The task: From the first line to the last, copy the listing exactly and omit the pictures.

*** Information shown ***

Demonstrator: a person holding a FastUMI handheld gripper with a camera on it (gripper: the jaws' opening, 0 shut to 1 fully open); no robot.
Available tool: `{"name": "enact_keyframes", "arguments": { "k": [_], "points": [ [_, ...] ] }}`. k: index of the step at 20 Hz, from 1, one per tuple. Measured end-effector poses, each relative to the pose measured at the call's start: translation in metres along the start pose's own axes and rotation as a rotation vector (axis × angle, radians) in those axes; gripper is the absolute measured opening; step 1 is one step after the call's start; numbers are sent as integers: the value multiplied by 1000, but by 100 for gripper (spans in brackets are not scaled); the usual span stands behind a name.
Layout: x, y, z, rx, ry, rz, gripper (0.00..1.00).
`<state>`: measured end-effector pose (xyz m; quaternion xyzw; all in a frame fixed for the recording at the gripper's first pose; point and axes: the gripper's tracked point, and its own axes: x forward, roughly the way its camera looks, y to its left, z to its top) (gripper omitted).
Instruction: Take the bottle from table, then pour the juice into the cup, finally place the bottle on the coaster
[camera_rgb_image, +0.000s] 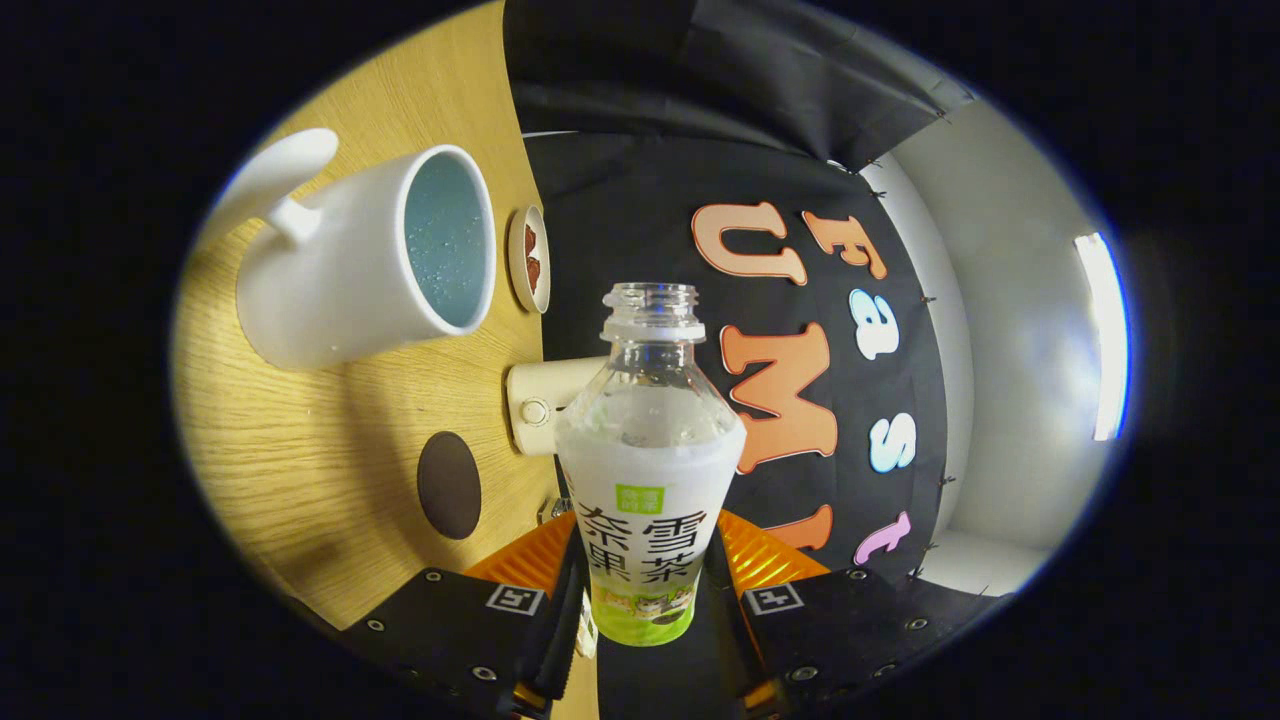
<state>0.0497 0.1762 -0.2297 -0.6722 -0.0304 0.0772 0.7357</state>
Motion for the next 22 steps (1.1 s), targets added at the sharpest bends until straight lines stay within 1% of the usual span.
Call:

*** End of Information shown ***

Answer below:
Demonstrator: a person holding a FastUMI handheld gripper with a camera on it (gripper: the jaws' opening, 0 shut to 1 fully open); no robot.
Available tool: `{"name": "enact_keyframes", "arguments": { "k": [_], "points": [ [_, ...] ] }}`. k: index of the step at 20 Hz, from 1, one per tuple. Measured end-effector poses, each relative to the pose measured at the call's start: translation in metres along the start pose's own axes and rotation as a rotation vector (axis × angle, radians) in those axes; gripper is the absolute measured opening; step 1 is one step after the call's start; numbers are sent as integers: the value multiplied by 1000, but by 100 for gripper (spans in brackets are not scaled); the usual span stands behind a name.
Layout: x, y, z, rx, ry, rz, gripper (0.00..1.00).
`<state>`: measured end-effector pose (xyz m; quaternion xyzw; all in a frame fixed for the recording at the gripper's first pose; point and axes: the gripper's tracked point, and its own axes: x forward, roughly the way its camera looks, y to its left, z to its top) (gripper omitted).
Instruction: Take the bottle from table, then pour the juice into the cup, finally place the bottle on the coaster
[camera_rgb_image, +0.000s] 
<state>0.0497 0.1762 -0.2297 -0.6722 -0.0304 0.0772 0.7357</state>
Motion for the next 22 steps (1.1 s), targets added at the sharpest bends until straight lines stay within 1% of the usual span.
Call:

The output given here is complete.